O que moradores descrevem como um episódio comparável a um “sequestro cinematográfico”, marcado por armamento pesado, intimidação e violência organizada, transformou a região da Barra do Cahy em um dos pontos mais sensíveis do atual cenário de conflitos fundiários no sul da Bahia.
Proprietários do Manzuko Beach Club, localizado na Fazenda Barra do Cahy, afirmam que um grupo autodenominado “indígena”, composto por homens encapuzados e armados com fuzis e equipamentos de camuflagem, realizou uma ação violenta contra funcionários e estruturas do local, alegando tratar-se de retomada territorial. Funcionários foram rendidos, pertences pessoais levados e instalações destruídas, incluindo a violação de um cofre em busca de valores, fato que, segundo os denunciantes, descaracteriza qualquer ação legítima de reivindicação territorial.
O episódio ganhou contornos ainda mais graves quando, após a primeira intervenção policial que levou à dispersão do grupo, os invasores retornaram com cerca de 30 homens armados, incendiaram acessos da propriedade e passaram a ocupar integralmente a área, impedindo a entrada de trabalhadores e proprietários. Animais permaneceram dentro da fazenda, gerando preocupação com possíveis danos ambientais e maus-tratos, especialmente porque parte da região é considerada área de preservação ambiental.

A área em questão encontra-se sob disputa judicial de demarcação, mas há uma decisão vigente de Interdito Proibitório, concedida pela Justiça, que garante a posse até o julgamento final do processo e proíbe invasões. Mesmo assim, segundo relatos, a determinação judicial teria sido ignorada, ampliando o debate sobre segurança jurídica, cumprimento de decisões judiciais e responsabilidade institucional.
Autoridades federais já mobilizam investigações, conduzidas pela Polícia Federal, que apuram possíveis conexões entre integrantes do grupo e fraudes documentais, além de suspeitas de ligação com organizações criminosas. Em operações recentes, investigadores identificaram documentos utilizados por pessoas sem vínculo indígena para obtenção irregular de benefícios previdenciários, o que pode indicar a atuação de estruturas criminosas paralelas explorando conflitos territoriais.
Enquanto o Governo da Bahia afirma ter ampliado investimentos em segurança e monitoramento, a população local permanece dividida entre a defesa da demarcação legal de terras indígenas e a condenação de ações violentas e armadas.

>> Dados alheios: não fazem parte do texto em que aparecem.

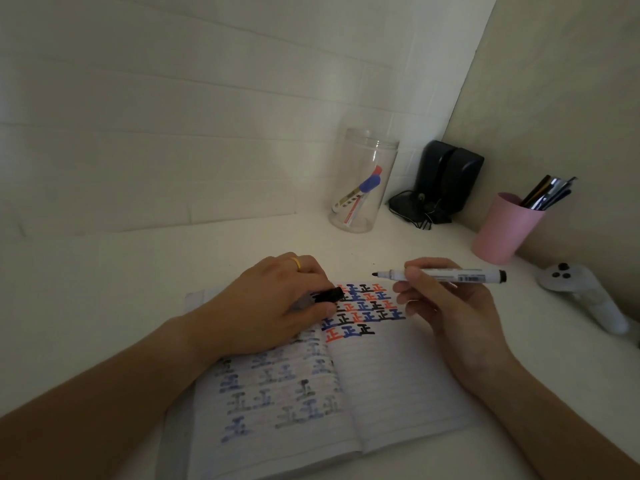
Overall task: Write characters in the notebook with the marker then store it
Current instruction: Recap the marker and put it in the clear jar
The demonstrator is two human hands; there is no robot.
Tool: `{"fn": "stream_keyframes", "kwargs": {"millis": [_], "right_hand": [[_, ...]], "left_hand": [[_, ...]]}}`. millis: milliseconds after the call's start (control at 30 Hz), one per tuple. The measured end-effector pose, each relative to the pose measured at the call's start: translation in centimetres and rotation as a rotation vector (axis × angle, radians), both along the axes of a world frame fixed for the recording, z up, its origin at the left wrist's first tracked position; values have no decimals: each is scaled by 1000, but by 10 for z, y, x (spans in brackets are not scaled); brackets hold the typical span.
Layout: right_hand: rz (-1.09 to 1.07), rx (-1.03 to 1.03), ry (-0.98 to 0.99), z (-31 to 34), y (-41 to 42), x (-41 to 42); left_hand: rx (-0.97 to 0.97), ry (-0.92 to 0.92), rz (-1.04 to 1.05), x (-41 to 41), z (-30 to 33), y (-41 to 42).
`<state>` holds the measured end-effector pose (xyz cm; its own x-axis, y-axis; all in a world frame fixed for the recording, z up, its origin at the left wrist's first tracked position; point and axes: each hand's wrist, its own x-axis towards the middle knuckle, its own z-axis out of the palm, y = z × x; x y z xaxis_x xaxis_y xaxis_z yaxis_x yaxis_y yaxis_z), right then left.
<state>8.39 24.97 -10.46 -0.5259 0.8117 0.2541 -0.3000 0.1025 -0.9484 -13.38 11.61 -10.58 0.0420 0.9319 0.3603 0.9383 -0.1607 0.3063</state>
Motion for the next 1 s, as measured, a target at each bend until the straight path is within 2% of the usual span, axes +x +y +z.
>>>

Lideranças comunitárias destacam que os povos originários historicamente reconhecidos da região sempre mantiveram relações pacíficas, o que aumenta a pressão para que as autoridades informem a real composição dos grupos envolvidos e garantam que os processos territoriais ocorram exclusivamente dentro da legalidade.

O caso evidencia uma equação sensível: de um lado, a necessidade de assegurar direitos territoriais legítimos; de outro, a obrigação do Estado de coibir crimes, proteger trabalhadores, preservar o meio ambiente e garantir o cumprimento das decisões judiciais. Enquanto o impasse não encontra solução definitiva, moradores, produtores e trabalhadores convivem com um cenário crescente de medo, insegurança e instabilidade social, que transforma o conflito local em um debate de dimensão política, jurídica e nacional.